### PROBLEM STATEMENT:
An exact copy of the listing is what the response must contain.

### MATERIAL PROVIDED:
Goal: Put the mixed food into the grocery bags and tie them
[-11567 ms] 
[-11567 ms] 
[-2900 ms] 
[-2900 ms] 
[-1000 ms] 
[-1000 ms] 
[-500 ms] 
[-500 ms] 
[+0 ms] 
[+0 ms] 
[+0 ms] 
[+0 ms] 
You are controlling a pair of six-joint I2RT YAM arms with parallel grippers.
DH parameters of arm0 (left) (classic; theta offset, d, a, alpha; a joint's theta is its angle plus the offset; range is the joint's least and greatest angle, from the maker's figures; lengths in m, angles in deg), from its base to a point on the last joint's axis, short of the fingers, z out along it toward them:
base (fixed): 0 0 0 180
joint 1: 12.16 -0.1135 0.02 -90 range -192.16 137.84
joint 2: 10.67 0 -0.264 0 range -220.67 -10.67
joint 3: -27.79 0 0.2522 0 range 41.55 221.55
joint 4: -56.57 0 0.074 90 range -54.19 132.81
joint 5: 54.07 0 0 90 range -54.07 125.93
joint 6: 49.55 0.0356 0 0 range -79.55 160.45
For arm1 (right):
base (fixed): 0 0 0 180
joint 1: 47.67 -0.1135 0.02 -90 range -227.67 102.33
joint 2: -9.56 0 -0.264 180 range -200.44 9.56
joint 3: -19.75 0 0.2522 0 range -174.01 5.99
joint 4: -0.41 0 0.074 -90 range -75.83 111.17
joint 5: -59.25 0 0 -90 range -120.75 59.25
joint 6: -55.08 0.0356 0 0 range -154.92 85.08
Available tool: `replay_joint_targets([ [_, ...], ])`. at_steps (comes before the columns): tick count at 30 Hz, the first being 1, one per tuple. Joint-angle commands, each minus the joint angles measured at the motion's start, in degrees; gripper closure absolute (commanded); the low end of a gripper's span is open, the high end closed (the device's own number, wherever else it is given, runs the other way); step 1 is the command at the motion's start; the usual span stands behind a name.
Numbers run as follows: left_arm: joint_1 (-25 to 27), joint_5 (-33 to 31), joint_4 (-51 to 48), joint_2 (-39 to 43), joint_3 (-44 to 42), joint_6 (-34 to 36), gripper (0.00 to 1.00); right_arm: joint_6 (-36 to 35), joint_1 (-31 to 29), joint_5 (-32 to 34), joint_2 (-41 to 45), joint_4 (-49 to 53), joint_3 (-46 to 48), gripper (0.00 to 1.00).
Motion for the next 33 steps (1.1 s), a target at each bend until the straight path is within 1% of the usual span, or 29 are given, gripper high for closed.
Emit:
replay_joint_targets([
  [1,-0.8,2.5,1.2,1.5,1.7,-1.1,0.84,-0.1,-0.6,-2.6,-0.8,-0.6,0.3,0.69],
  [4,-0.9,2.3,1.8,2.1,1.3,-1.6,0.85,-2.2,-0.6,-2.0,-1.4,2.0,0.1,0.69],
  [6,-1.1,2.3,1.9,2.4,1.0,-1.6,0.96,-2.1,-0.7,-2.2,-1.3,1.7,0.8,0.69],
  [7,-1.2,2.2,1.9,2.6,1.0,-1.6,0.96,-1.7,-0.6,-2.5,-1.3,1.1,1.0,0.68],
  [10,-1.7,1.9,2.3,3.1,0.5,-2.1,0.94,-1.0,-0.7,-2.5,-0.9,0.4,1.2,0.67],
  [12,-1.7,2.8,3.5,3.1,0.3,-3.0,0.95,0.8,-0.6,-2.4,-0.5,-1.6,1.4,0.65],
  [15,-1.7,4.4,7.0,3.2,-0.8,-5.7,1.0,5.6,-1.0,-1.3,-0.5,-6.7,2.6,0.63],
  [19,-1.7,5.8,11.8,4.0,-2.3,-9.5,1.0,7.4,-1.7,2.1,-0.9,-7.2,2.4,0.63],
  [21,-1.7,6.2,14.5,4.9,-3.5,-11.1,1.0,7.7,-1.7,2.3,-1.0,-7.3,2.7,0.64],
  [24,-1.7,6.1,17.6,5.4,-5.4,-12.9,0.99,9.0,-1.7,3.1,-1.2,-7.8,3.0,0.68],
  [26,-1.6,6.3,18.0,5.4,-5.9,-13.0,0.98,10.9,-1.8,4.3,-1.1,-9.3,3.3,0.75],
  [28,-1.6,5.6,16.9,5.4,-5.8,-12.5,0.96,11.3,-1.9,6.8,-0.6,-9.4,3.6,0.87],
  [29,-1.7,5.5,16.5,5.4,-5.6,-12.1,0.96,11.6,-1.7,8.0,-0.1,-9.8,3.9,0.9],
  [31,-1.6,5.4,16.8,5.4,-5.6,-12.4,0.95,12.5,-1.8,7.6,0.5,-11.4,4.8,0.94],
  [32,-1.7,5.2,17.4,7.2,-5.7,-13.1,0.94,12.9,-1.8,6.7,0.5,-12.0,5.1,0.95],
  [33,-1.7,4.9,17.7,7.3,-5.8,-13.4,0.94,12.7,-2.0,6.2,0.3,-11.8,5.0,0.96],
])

### WRITTEN SOLUTION:
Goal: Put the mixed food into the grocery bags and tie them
[-11567 ms] 
[-11567 ms] 
[-2900 ms] 
[-2900 ms] 
[-1000 ms] 
[-1000 ms] 
[-500 ms] 
[-500 ms] 
[+0 ms] 
[+0 ms] 
[+0 ms] 
[+0 ms] 
You are controlling a pair of six-joint I2RT YAM arms with parallel grippers.
DH parameters of arm0 (left) (classic; theta offset, d, a, alpha; a joint's theta is its angle plus the offset; range is the joint's least and greatest angle, from the maker's figures; lengths in m, angles in deg), from its base to a point on the last joint's axis, short of the fingers, z out along it toward them:
base (fixed): 0 0 0 180
joint 1: 12.16 -0.1135 0.02 -90 range -192.16 137.84
joint 2: 10.67 0 -0.264 0 range -220.67 -10.67
joint 3: -27.79 0 0.2522 0 range 41.55 221.55
joint 4: -56.57 0 0.074 90 range -54.19 132.81
joint 5: 54.07 0 0 90 range -54.07 125.93
joint 6: 49.55 0.0356 0 0 range -79.55 160.45
For arm1 (right):
base (fixed): 0 0 0 180
joint 1: 47.67 -0.1135 0.02 -90 range -227.67 102.33
joint 2: -9.56 0 -0.264 180 range -200.44 9.56
joint 3: -19.75 0 0.2522 0 range -174.01 5.99
joint 4: -0.41 0 0.074 -90 range -75.83 111.17
joint 5: -59.25 0 0 -90 range -120.75 59.25
joint 6: -55.08 0.0356 0 0 range -154.92 85.08
Available tool: `replay_joint_targets([ [_, ...], ])`. at_steps (comes before the columns): tick count at 30 Hz, the first being 1, one per tuple. Joint-angle commands, each minus the joint angles measured at the motion's start, in degrees; gripper closure absolute (commanded); the low end of a gripper's span is open, the high end closed (the device's own number, wherever else it is given, runs the other way); step 1 is the command at the motion's start; the usual span stands behind a name.
Numbers run as follows: left_arm: joint_1 (-25 to 27), joint_5 (-33 to 31), joint_4 (-51 to 48), joint_2 (-39 to 43), joint_3 (-44 to 42), joint_6 (-34 to 36), gripper (0.00 to 1.00); right_arm: joint_6 (-36 to 35), joint_1 (-31 to 29), joint_5 (-32 to 34), joint_2 (-41 to 45), joint_4 (-49 to 53), joint_3 (-46 to 48), gripper (0.00 to 1.00).
Motion for the next 33 steps (1.1 s), a target at each bend until the straight path is within 1% of the usual span, or 29 are given, gripper high for closed.
Emit:
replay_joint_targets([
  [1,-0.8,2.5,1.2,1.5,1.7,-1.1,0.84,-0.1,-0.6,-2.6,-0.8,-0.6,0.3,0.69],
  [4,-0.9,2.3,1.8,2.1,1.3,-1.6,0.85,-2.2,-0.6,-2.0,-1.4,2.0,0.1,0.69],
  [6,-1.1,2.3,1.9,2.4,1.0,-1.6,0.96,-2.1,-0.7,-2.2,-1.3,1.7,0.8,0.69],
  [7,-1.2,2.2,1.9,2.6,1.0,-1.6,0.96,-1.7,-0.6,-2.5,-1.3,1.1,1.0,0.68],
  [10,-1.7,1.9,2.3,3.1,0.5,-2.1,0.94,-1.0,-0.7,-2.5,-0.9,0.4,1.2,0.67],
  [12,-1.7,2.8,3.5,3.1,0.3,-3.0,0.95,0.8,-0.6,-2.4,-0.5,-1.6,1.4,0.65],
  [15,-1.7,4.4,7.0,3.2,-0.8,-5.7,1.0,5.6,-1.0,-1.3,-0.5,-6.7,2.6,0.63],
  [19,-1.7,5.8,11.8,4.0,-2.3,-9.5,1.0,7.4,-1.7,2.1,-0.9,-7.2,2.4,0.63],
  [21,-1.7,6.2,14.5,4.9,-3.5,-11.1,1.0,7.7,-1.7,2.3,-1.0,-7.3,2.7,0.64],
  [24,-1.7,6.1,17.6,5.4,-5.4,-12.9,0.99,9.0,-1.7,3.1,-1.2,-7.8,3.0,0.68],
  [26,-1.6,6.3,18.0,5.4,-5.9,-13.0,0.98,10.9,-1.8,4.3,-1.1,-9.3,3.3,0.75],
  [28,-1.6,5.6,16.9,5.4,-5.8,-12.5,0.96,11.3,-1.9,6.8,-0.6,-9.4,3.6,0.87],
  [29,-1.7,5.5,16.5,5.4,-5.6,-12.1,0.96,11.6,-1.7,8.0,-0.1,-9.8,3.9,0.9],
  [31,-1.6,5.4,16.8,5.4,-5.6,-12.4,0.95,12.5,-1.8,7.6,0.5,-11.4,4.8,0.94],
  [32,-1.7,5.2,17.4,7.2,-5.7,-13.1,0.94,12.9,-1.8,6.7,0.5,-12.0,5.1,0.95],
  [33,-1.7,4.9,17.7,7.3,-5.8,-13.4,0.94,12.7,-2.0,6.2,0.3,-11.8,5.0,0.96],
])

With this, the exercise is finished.